%%
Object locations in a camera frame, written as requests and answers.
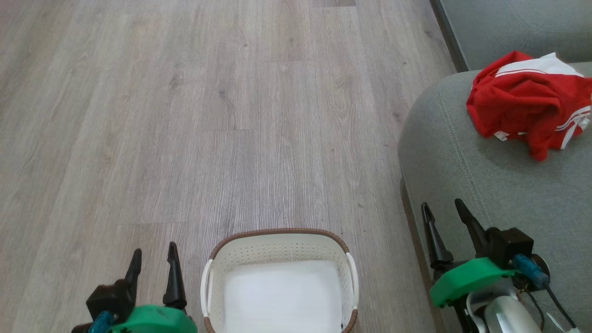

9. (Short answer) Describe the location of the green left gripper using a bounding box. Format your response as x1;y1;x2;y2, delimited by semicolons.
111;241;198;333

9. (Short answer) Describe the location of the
%%
%%
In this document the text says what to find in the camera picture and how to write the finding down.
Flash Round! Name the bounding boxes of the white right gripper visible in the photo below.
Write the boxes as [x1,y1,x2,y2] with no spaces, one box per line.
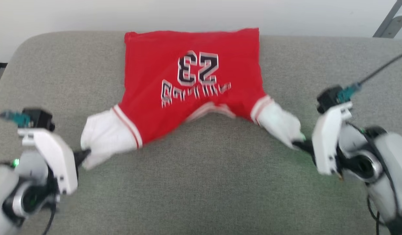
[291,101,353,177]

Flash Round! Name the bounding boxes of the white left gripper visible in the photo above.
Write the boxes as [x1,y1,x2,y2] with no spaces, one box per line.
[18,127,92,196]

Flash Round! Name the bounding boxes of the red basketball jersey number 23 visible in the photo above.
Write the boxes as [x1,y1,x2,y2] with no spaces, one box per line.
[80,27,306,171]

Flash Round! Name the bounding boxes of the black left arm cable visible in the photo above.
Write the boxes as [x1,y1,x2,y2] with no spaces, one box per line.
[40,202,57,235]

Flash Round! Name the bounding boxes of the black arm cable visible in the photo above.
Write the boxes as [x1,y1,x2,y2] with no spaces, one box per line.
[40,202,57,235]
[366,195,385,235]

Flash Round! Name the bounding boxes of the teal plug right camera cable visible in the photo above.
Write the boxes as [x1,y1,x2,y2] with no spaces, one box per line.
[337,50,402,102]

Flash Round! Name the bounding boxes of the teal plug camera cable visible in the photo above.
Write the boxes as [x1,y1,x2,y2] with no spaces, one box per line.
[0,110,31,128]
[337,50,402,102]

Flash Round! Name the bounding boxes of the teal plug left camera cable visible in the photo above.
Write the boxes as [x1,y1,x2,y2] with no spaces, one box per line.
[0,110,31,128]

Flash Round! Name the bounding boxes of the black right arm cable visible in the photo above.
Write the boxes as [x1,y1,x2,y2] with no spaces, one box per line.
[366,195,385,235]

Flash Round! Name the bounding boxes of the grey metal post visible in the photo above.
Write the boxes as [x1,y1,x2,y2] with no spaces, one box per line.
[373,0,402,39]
%%
%%
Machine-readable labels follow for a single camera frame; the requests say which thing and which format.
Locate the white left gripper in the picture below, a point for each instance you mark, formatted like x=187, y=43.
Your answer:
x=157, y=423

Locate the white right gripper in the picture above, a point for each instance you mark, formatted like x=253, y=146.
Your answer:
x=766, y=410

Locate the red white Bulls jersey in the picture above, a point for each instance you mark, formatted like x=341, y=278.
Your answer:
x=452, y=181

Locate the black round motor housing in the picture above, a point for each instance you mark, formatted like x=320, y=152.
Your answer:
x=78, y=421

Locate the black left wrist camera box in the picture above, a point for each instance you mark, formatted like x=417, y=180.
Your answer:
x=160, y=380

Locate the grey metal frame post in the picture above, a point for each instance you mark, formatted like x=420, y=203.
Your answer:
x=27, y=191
%%
Scan the material above for the string "plug" and return the lines that hold it.

Flash Round! Name the bounding boxes of the teal plug right camera cable visible in the photo above.
Flash Round! Name the bounding boxes of the teal plug camera cable visible in the photo above.
Flash Round! Name the bounding boxes of the teal plug left camera cable visible in the photo above.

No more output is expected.